The Neighbors John Persons Comics May 2026

In the sprawling landscape of independent comics, where superheroes dominate the mainstream and graphic memoirs tug at the heartstrings, there exists a dark, strange corner reserved for surrealist horror. Few contemporary works have carved out a niche as peculiar and compelling as The Neighbors John Persons Comics. If you have stumbled upon this phrase in a forum, a Reddit thread, or a used bookstore’s “Staff Pick” shelf, you are likely trying to untangle a web of suburban dread, cosmic indifference, and deeply flawed humanity.

This article unpacks everything you need to know about the The Neighbors John Persons Comics universe: its origins, its thematic core, the fractured psyche of its creator, and why it has become a cult sensation for fans of Twin Peaks, Junji Ito, and The Twilight Zone.

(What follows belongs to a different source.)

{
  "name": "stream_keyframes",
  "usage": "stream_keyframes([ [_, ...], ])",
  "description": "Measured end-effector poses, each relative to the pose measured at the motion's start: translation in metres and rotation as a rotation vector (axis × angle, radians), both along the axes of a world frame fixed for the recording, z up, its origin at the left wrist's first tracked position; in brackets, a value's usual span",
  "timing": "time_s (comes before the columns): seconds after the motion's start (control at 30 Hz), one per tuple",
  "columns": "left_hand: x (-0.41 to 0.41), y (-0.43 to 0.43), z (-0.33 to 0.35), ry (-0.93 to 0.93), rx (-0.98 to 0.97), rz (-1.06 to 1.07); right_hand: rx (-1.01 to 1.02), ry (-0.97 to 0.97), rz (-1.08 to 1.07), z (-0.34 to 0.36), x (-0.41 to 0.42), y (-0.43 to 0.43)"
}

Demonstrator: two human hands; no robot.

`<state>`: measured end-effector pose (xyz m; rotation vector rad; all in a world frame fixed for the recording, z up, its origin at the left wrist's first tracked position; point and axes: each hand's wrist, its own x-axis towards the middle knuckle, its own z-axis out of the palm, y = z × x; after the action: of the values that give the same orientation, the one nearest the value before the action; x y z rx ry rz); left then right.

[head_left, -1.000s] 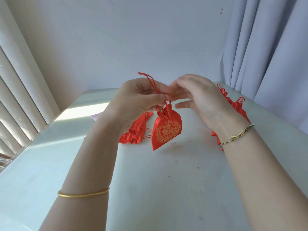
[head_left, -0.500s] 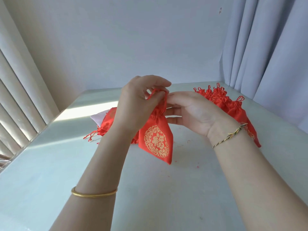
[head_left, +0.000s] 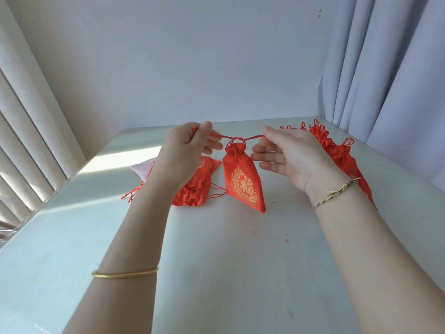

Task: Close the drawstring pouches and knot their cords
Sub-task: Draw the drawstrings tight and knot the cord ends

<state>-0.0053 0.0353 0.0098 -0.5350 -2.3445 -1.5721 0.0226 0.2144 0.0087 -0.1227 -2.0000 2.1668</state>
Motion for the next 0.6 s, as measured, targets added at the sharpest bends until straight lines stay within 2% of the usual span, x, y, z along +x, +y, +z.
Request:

For newcomers intimidated by the dense back-catalog (17 issues and 3 graphic novels), here is the recommended reading order for "The Neighbors John Persons Comics": The Neighbors John Persons Comics

While the early issues (Personas #1–#4) are episodic—Harold tries to fix his fence; The Gurgler accidentally melts the mailman—the series pivoted dramatically with Issue #5: "The Root."

This issue revealed that the neighbors aren't monsters. They are guardians. In the sprawling landscape of independent comics, where

According to the comic's lore, Hollow Grove was built atop a "sleeping God" known as The Root of Consequence. Every 50 years, The Root sends up "probes" to test humanity. The Gurgler, The Hive Sisters, and Mr. Shivers are these probes—alien to our reality, tasked with measuring empathy. If Harold and Martha treat them like normal neighbors, The Root remains asleep. If they panic or become violent, The Root awakens and devours the block.

John Persons, ever the troll, has never confirmed this theory. In a rare 2018 interview (conducted via a single-line fax machine), Persons wrote: "Or maybe Harold is the monster. Did you think of that? Probably not. You think of casseroles." This article unpacks everything you need to know

John Persons is an anti-icon. He is not muscular, witty, or brave. He suffers from acid reflux, a failing marriage to a woman named Carol (who may or may not be a tulpa), and a chronic inability to sleep because his dreams are being broadcast on a frequency only crows can hear.

In issue #4 of John Persons (the 2019 one-shot "Quarterly Review"), he faces the entity that lives under the sewers. The entity offers him godhood. John Persons responds: "Do I get dental with that? No? Then I’ll take the overtime."

This moment encapsulates the comic’s philosophy: horror is not monsters; horror is the endless, soul-crushing grind of maintenance. John Persons represents everyone who has ever looked at a collapsing world and simply sighed, "I’ll deal with it after lunch."